With lawns damaged by last summers’ heat and drought stress, seeding to repair thin or bare areas may be needed. It might seem a little early to talk about seeding lawns; however, I have had questions about dormant seeding and drought tolerant grasses to use.
If lawns are thin or have bare areas that need seeding, start planning now. Late summer is the best time to seed cool season grasses like Kentucky bluegrass and tall fescue; however, most people will not want to wait until September to repair a damaged lawn. May into June is when warm season grasses like buffalograss need to be seeded.
Other seeding times for cool season grasses are dormant or spring seeding. Dormant seeding is done when soil temperatures are below 40 degrees Fahrenheit and the seed can be worked into soil with at least a stiff tine rake. The timing is typically between Thanksgiving and St. Patrick’s Day.
The advantage to dormant seeding is the seed is in place to germinate as soon as conditions allow, giving seedlings time to establish before summer heat arrives. The risk is the seed will germinate too early and seedlings are killed by cold temperatures.
It is also challenging to achieve good seed to soil contact with dormant seeding. While seed can be broadcast on the ground or even on top of snow with the hope that freeze thaw cycles will work to move seed into the soil, this is risky.
Core aeration with a hollow tine aerator is ideal for opening holes for seed to fall into. But core aeration cannot be done when soils are frozen, covered with snow, or too wet or dry. At this time of year, a stiff tine rake should be used prior to and after dormant seeding to help achieve some seed to soil contact.
Spring seeding of cool season turfgrass is best done in April. The advantage is reduced risk of cold temperature injury. The risk is wet spring weather would delay seeding and/or hot temperatures arrive before seedlings establish and the seedlings are killed.
If planning to overseed thin or seed bare areas in April, consider reserving a hollow tine core aerator now. When soil conditions allow in April, heavily core aerate the area and then heavily overseed with certified quality seed. Seed falls into the core holes to come in contact with soil.
For any area dormant or spring seeding, adjustments will need to be made in spring herbicide applications. Herbicides will kill turfgrass seedlings as well as weeds. If needed, the herbicides mesotrione (Tenacity) or siduron (Tupersan) can be used in the seed bed and will likely provide three to four weeks of preemergence control of crabgrass.
Postemergence herbicides, those applied for dandelions and other broadleaf weeds, will need to be delayed until well after seedlings are established. Ideally, after the new grass has been mowed two to three times. Be sure to read and follow label directions for waiting periods on new seedings.
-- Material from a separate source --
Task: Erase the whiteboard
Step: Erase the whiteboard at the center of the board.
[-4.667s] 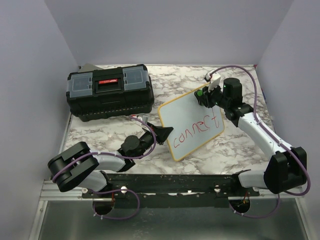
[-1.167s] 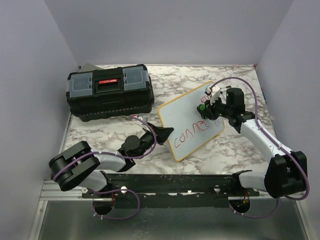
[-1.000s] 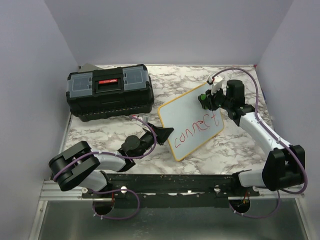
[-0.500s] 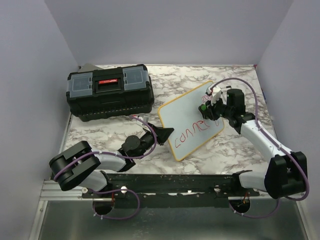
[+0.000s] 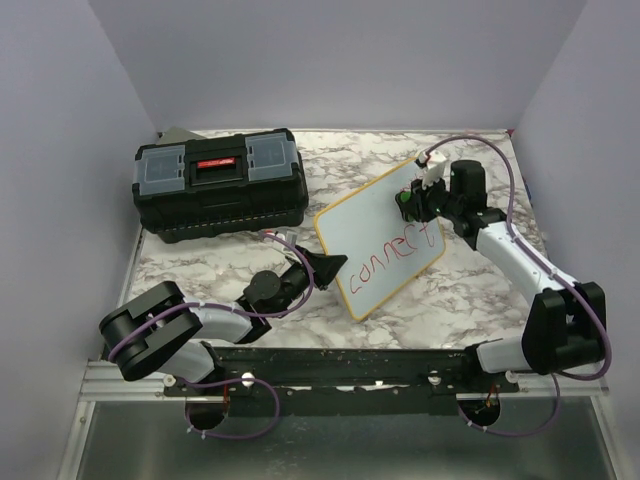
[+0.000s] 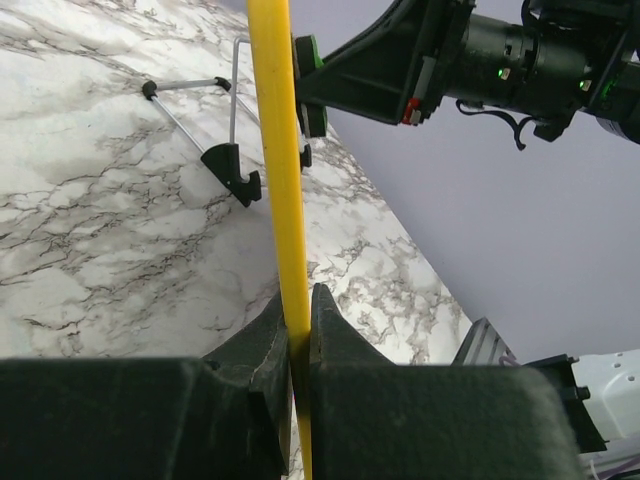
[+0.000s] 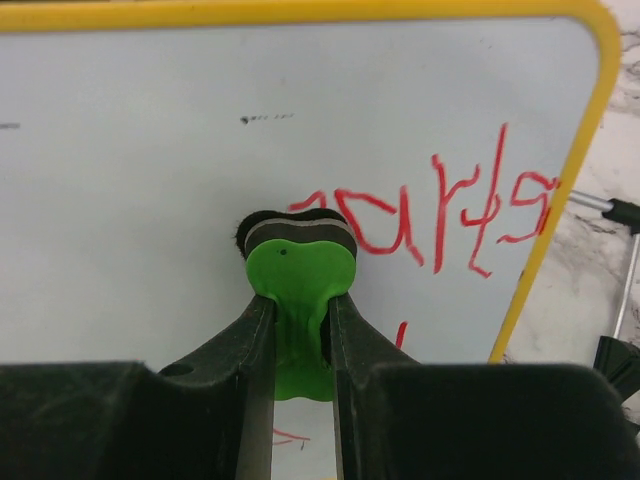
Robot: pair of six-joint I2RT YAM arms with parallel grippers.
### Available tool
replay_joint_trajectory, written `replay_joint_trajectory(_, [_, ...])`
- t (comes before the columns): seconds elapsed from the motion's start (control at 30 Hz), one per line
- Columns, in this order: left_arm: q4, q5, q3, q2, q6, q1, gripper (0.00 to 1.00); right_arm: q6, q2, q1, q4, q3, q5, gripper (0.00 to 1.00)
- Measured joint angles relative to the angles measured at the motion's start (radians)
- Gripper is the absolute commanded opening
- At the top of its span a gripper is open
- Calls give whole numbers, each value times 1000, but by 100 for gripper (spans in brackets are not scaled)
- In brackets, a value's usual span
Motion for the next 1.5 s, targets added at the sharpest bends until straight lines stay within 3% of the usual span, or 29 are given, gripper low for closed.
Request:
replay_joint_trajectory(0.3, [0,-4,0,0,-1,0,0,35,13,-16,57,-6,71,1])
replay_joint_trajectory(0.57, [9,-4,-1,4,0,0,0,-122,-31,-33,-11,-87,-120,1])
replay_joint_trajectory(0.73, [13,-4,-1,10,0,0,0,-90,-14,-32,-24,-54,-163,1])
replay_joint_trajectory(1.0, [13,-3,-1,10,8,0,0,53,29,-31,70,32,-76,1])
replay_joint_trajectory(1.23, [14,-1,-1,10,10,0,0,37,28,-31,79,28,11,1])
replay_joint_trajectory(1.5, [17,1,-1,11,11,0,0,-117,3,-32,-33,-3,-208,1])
As for a more drought tolerant grass to plant, there is no miracle grass. Kentucky bluegrass (KBG) and turf-type tall fescue are still the best cool season turfgrasses for Nebraska. If you are overseeding thin or bare areas, reseed with the same type of grass that is already there. Do select improved cultivars and purchase quality seed.
KBG and tall fescue can both be lower maintenance grasses that require less irrigation. The issue is not in the grass, but in the fact that most people manage these to be high maintenance grasses that require more inputs than necessary.
Buffalograss is a very low maintenance, drought tolerant grass. Established buffalograss will easily survive on average rainfall and with once a month or less mowing. However, it is a gray green not blue green in color and has a shorter season of growth. To establish it, one would need to start from scratch which can be expensive and time consuming. However, if a person is truly interested in saving water and using less gasoline, buffalograss can be worth it.